▶ _Instructions to follow_
Return the records from the first line through the line containing "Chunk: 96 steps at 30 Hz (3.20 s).", and leave out the pictures.

▶ _Extracted material_

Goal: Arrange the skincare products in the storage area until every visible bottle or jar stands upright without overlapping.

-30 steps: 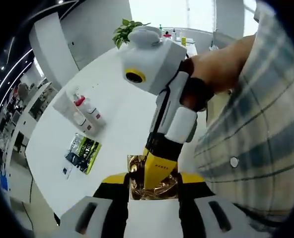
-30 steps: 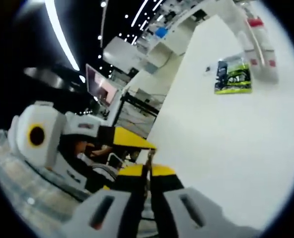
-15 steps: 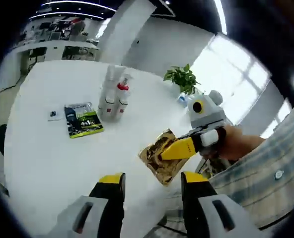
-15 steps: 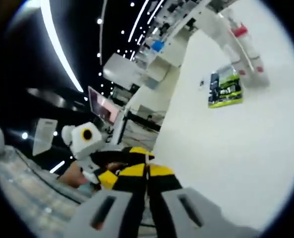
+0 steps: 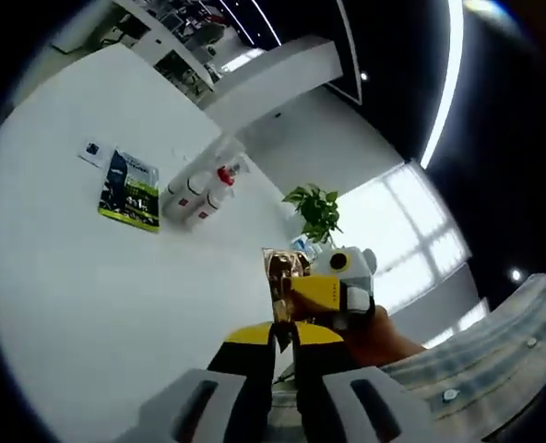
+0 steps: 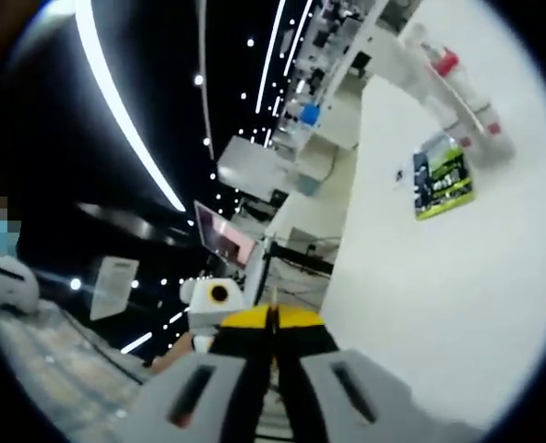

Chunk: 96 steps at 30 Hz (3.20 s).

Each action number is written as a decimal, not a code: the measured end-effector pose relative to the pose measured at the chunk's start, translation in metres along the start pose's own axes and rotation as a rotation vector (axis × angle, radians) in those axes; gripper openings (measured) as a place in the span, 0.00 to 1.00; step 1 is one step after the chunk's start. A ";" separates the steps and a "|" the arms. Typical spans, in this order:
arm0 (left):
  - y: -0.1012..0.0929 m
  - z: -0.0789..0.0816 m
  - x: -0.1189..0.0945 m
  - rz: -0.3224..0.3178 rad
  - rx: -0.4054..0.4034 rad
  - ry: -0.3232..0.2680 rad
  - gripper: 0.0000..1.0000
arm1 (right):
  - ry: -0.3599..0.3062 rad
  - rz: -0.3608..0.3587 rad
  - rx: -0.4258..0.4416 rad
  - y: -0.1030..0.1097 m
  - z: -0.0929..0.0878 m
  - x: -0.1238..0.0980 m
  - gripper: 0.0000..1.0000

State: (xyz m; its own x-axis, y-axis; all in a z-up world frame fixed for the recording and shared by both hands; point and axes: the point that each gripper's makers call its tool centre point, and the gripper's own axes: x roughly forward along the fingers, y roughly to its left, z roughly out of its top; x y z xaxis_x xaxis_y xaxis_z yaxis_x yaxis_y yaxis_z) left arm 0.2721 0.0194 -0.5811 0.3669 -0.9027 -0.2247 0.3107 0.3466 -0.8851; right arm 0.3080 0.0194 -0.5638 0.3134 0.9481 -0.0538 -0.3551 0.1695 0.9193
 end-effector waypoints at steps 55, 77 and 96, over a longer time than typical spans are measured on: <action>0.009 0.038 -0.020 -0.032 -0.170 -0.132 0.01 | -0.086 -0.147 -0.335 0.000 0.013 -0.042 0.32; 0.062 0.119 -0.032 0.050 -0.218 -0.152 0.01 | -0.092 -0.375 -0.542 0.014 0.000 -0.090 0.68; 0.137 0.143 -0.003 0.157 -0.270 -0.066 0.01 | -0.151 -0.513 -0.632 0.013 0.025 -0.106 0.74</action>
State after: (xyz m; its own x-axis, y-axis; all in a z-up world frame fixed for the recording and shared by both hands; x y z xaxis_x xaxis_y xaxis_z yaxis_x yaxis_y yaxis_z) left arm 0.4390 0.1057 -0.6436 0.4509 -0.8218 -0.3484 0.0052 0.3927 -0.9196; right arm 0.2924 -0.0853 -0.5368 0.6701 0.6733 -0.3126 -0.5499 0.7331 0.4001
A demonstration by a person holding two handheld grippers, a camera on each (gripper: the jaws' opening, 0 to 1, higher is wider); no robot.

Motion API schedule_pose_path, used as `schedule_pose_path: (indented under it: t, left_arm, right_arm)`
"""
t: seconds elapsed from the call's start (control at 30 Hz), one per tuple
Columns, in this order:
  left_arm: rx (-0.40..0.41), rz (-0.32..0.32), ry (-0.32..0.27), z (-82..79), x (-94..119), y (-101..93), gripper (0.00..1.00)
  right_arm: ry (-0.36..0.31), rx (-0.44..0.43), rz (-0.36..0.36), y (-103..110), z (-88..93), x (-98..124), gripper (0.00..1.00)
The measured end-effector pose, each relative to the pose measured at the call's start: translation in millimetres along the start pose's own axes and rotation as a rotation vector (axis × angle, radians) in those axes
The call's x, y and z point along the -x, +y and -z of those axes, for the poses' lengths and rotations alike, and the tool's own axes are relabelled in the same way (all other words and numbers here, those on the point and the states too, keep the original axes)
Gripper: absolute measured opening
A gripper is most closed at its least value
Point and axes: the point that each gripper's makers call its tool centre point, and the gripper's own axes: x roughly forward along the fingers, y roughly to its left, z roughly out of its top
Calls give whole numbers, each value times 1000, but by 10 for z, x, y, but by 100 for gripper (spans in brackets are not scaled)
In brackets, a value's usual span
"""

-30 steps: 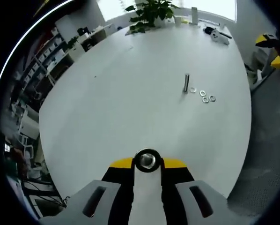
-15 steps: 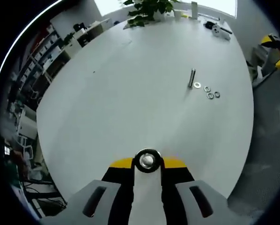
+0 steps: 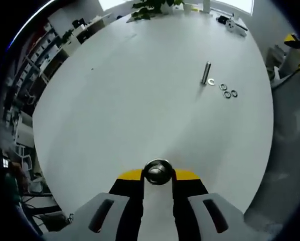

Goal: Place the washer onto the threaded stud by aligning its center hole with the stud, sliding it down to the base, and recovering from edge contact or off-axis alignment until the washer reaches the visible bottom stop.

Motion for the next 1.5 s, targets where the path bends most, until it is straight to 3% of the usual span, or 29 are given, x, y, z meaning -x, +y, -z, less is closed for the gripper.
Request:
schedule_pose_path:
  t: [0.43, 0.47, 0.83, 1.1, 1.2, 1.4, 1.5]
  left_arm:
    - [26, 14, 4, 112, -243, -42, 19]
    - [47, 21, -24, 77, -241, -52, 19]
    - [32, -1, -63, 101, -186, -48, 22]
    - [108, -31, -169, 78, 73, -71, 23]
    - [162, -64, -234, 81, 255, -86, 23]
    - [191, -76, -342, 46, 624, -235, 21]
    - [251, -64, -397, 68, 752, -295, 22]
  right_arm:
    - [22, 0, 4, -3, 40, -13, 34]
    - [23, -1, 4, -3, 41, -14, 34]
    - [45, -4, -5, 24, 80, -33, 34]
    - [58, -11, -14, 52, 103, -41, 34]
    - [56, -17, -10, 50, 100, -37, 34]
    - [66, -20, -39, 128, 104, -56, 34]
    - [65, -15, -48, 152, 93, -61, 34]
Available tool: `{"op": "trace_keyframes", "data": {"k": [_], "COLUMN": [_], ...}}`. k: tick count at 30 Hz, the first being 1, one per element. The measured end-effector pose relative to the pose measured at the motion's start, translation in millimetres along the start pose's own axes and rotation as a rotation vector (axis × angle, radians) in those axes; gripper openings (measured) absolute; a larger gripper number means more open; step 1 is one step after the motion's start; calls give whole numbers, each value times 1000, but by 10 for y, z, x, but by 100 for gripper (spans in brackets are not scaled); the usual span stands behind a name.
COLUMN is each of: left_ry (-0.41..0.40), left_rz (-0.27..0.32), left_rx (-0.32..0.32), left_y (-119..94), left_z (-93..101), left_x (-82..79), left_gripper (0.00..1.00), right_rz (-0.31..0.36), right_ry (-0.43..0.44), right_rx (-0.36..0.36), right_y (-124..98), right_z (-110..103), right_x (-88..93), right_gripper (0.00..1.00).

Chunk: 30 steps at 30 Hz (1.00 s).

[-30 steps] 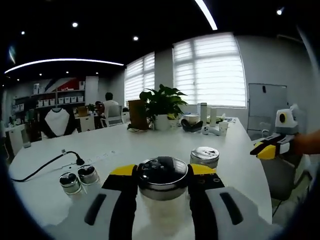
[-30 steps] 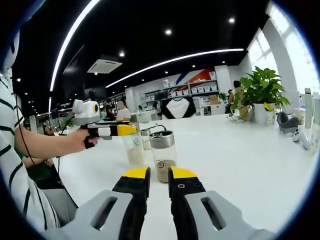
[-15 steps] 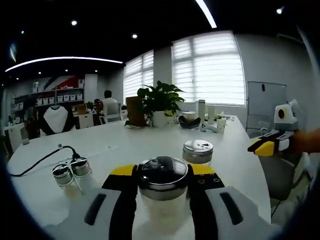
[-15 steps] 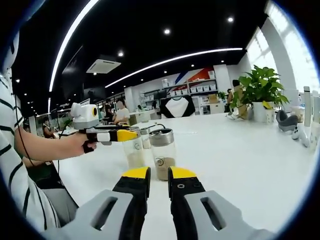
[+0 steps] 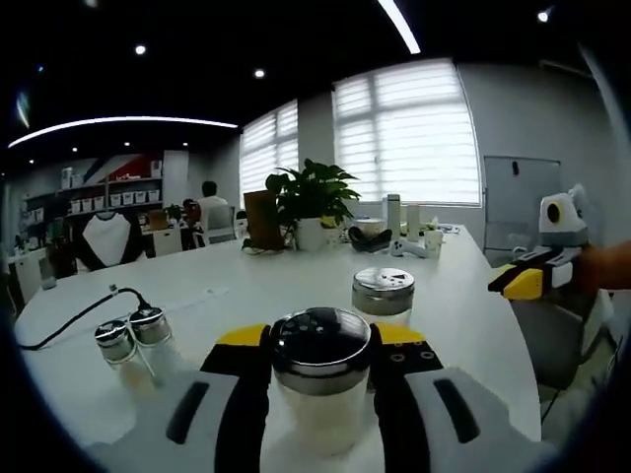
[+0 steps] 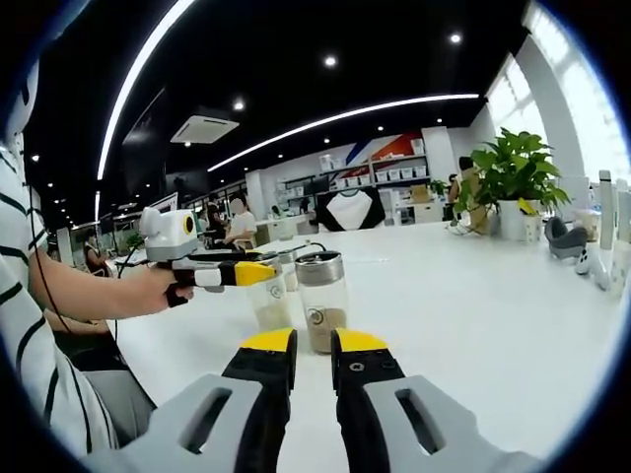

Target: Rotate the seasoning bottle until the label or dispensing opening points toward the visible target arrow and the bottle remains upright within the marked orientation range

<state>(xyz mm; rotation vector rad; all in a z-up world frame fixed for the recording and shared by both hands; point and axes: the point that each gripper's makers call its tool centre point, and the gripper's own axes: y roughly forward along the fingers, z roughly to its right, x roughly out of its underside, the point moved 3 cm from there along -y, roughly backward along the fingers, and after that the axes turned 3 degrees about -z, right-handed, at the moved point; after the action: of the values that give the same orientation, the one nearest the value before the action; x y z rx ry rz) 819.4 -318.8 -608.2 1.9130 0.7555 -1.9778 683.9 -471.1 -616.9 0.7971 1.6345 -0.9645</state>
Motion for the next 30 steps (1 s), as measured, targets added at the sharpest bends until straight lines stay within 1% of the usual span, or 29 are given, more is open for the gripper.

▶ _Answer space_
Goal: Arrange the skincare products in the storage area until every visible bottle or jar stands upright without overlapping.

-30 steps: 
-30 steps: 
-15 steps: 
-15 steps: 
+0 steps: 
+0 steps: 

Chunk: 96 steps at 30 Hz (3.20 s).

The answer stands, and there is nothing more to add.